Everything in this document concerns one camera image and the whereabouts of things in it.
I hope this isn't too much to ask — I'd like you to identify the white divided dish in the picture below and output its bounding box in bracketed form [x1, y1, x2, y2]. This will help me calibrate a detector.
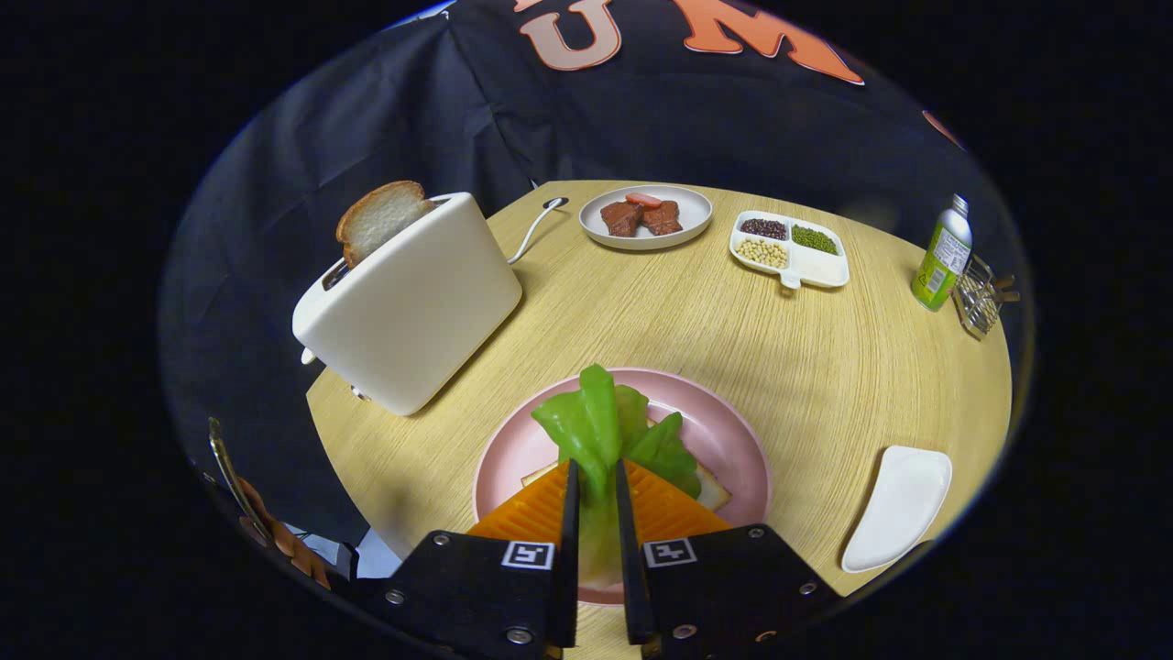
[729, 210, 851, 292]

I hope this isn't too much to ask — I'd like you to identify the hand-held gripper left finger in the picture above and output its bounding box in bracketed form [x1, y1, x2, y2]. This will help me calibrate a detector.
[353, 458, 582, 660]

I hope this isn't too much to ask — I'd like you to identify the pile of yellow soybeans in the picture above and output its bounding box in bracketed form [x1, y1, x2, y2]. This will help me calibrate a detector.
[737, 237, 789, 270]

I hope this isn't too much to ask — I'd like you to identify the pink plate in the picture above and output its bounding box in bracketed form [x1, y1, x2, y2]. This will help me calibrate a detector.
[472, 368, 773, 607]

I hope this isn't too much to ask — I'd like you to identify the silver bottle with green label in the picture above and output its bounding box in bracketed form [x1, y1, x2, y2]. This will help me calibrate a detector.
[911, 193, 974, 314]

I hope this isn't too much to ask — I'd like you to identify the toasted bread slice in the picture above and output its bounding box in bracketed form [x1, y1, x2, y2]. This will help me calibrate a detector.
[335, 180, 439, 270]

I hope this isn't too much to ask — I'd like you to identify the white square plate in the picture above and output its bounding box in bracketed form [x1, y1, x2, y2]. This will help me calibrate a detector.
[840, 445, 954, 575]

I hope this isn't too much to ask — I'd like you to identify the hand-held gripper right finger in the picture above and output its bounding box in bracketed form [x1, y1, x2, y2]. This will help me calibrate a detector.
[614, 458, 842, 660]

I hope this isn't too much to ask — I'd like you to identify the green lettuce leaf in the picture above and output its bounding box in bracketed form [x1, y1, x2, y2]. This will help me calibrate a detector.
[532, 364, 703, 588]

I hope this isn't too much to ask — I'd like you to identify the round beige plate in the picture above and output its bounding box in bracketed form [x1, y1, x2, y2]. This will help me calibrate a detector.
[578, 184, 715, 252]

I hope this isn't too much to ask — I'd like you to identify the white bread slice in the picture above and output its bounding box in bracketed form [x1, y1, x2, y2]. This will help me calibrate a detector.
[521, 403, 734, 512]

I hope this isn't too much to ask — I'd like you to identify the white toaster cable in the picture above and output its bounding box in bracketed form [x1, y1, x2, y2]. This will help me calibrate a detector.
[507, 196, 570, 267]

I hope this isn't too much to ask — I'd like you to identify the metal wire utensil holder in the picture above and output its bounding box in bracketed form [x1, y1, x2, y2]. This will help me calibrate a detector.
[953, 254, 1020, 341]

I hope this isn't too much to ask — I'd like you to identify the white toaster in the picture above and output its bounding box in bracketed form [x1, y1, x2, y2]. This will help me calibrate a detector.
[291, 192, 524, 418]

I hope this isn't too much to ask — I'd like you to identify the black backdrop cloth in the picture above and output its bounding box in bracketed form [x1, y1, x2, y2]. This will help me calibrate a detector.
[158, 0, 1036, 551]

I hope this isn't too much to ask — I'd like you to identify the brown meat piece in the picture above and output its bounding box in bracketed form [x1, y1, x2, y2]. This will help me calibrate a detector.
[600, 201, 644, 238]
[641, 200, 685, 237]

☆ ☆ ☆

**Exercise details**. Without the pictures, give back every record precisely as shown.

**Solution to the exercise**.
Everything in this document concerns one camera image and the whereabouts of things in it.
I hope this isn't too much to ask — I'd like you to identify the white divided dish in the picture below and output its bounding box in bracketed form [x1, y1, x2, y2]. This will help me calibrate a detector.
[729, 210, 851, 292]

I hope this isn't too much to ask — I'd like you to identify the hand-held gripper left finger in the picture above and output its bounding box in bracketed form [x1, y1, x2, y2]. This will help me calibrate a detector.
[353, 458, 582, 660]

I hope this isn't too much to ask — I'd like you to identify the pile of yellow soybeans in the picture above and output its bounding box in bracketed form [x1, y1, x2, y2]. This will help me calibrate a detector.
[737, 237, 789, 270]

I hope this isn't too much to ask — I'd like you to identify the pink plate in the picture above and output its bounding box in bracketed form [x1, y1, x2, y2]. This will help me calibrate a detector.
[472, 368, 773, 607]

I hope this isn't too much to ask — I'd like you to identify the silver bottle with green label in the picture above and output its bounding box in bracketed form [x1, y1, x2, y2]. This will help me calibrate a detector.
[911, 193, 974, 314]

I hope this isn't too much to ask — I'd like you to identify the toasted bread slice in the picture above and output its bounding box in bracketed form [x1, y1, x2, y2]. This will help me calibrate a detector.
[335, 180, 439, 270]

I hope this isn't too much to ask — I'd like you to identify the white square plate in the picture above and output its bounding box in bracketed form [x1, y1, x2, y2]. This will help me calibrate a detector.
[840, 445, 954, 575]

I hope this isn't too much to ask — I'd like you to identify the hand-held gripper right finger in the picture above and output its bounding box in bracketed form [x1, y1, x2, y2]. This will help me calibrate a detector.
[614, 458, 842, 660]

I hope this isn't too much to ask — I'd like you to identify the green lettuce leaf in the picture above and output its bounding box in bracketed form [x1, y1, x2, y2]. This will help me calibrate a detector.
[532, 364, 703, 588]

I hope this isn't too much to ask — I'd like you to identify the round beige plate in the picture above and output its bounding box in bracketed form [x1, y1, x2, y2]. This will help me calibrate a detector.
[578, 184, 715, 252]

I hope this isn't too much to ask — I'd like you to identify the white bread slice in the picture above and output its bounding box in bracketed form [x1, y1, x2, y2]. This will help me calibrate a detector.
[521, 403, 734, 512]

I hope this isn't too much to ask — I'd like you to identify the white toaster cable in the picture above and output its bounding box in bracketed form [x1, y1, x2, y2]. This will help me calibrate a detector.
[507, 196, 570, 267]

I hope this isn't too much to ask — I'd like you to identify the metal wire utensil holder in the picture above and output its bounding box in bracketed form [x1, y1, x2, y2]. This will help me calibrate a detector.
[953, 254, 1020, 341]

I hope this isn't too much to ask — I'd like you to identify the white toaster in the picture above and output its bounding box in bracketed form [x1, y1, x2, y2]. This will help me calibrate a detector.
[291, 192, 524, 418]

I hope this isn't too much to ask — I'd like you to identify the black backdrop cloth in the picture above and output its bounding box in bracketed form [x1, y1, x2, y2]. This will help me calibrate a detector.
[158, 0, 1036, 551]

I hope this isn't too much to ask — I'd like you to identify the brown meat piece in the picture above and output its bounding box in bracketed form [x1, y1, x2, y2]. This will help me calibrate a detector.
[600, 201, 644, 238]
[641, 200, 685, 237]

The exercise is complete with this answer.